# TASK ITEM
From the listing below, extract every line in which the word "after" appears.

<<<<

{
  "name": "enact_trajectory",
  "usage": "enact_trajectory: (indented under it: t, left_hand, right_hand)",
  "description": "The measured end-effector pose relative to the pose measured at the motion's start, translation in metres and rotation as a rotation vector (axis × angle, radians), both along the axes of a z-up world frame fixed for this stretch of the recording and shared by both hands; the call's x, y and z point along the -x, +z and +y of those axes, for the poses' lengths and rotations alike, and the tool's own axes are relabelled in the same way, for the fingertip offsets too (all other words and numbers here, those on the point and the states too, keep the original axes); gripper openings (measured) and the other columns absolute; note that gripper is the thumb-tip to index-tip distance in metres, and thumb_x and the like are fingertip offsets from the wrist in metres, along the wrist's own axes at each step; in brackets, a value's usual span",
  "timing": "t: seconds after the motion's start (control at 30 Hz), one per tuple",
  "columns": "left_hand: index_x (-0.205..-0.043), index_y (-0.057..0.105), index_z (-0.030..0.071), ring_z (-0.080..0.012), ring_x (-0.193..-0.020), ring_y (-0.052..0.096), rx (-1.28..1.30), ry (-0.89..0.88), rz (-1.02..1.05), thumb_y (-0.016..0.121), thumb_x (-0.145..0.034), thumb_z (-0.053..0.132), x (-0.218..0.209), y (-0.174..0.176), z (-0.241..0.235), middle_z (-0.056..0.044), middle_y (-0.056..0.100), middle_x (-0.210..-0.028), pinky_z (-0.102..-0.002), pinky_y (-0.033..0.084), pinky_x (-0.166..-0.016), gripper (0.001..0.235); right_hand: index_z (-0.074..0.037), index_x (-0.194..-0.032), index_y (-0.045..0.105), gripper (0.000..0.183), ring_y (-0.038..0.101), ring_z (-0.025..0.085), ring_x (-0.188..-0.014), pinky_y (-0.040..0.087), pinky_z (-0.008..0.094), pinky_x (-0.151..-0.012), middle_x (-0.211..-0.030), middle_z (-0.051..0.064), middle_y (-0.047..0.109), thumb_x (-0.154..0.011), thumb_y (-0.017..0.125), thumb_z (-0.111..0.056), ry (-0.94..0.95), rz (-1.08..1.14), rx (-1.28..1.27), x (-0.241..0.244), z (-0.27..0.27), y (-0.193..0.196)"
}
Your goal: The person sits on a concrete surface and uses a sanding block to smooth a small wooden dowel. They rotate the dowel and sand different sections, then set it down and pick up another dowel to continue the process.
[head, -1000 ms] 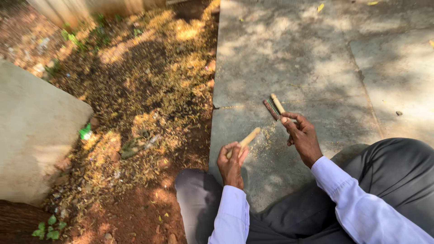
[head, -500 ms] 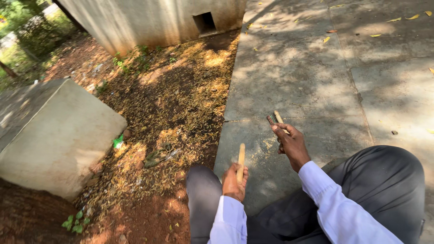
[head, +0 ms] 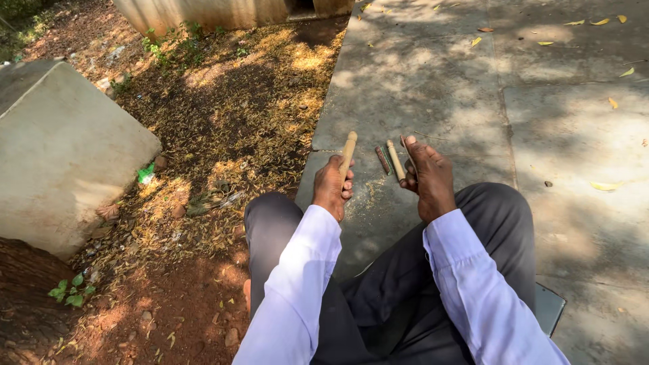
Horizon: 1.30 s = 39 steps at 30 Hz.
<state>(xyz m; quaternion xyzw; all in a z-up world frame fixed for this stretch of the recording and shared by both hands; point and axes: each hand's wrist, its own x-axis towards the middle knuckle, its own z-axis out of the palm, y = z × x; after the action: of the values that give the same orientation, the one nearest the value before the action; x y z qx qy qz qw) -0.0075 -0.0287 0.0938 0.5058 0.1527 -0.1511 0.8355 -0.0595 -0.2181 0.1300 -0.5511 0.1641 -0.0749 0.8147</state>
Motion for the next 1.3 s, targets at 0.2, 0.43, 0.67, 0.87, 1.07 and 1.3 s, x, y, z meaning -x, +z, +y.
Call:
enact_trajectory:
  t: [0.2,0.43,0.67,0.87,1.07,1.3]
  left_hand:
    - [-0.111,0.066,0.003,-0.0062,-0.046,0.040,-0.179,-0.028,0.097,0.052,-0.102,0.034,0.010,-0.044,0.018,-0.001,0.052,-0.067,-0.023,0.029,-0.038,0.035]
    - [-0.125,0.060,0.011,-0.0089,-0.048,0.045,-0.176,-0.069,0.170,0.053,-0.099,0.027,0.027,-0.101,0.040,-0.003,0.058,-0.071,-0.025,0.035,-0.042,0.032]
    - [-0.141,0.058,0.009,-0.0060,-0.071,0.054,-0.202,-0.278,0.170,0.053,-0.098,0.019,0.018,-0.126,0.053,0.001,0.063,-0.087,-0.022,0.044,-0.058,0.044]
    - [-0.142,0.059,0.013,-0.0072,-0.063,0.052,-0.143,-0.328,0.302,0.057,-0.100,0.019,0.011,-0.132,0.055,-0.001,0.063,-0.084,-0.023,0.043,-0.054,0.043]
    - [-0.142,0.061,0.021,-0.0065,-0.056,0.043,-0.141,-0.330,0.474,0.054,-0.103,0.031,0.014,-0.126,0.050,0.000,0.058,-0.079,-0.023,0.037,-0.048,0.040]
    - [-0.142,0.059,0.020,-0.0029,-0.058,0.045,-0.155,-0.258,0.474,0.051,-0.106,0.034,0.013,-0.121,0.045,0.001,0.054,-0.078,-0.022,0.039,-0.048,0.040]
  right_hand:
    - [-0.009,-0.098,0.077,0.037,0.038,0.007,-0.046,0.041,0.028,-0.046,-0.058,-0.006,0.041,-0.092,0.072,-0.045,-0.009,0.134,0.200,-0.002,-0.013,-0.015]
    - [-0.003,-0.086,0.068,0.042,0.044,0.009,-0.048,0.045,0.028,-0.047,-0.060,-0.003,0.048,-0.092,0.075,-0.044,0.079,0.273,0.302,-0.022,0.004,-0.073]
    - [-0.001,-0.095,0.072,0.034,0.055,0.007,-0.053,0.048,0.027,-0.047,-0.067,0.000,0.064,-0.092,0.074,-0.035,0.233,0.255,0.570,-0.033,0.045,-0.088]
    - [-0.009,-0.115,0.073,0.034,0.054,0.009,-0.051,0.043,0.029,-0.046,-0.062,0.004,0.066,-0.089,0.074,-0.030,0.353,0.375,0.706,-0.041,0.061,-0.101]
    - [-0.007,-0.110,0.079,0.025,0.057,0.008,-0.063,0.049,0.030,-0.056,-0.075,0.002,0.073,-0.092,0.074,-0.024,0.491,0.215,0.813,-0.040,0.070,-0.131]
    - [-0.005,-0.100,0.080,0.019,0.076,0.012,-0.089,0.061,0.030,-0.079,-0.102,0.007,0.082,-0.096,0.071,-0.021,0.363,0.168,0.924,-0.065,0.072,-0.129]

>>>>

# WRITTEN SOLUTION
  "timing": "t: seconds after the motion's start (control at 30 Hz), one per tuple",
<state>(xyz m; quaternion xyzw; all in a z-up world frame fixed for this stretch of the recording and shared by both hands; point and axes: each hand's wrist, its own x-axis towards the middle knuckle, its own z-axis out of the palm, y = z × x; after the action: of the values that give the same orientation, the one nearest the value before the action; x y z qx qy qz qw) -0.0075 -0.0287 0.0938 0.5058 0.1527 -0.1511 0.8355 -0.0595 -0.2181 0.1300 -0.5511 0.1641 -0.0749 0.8147</state>

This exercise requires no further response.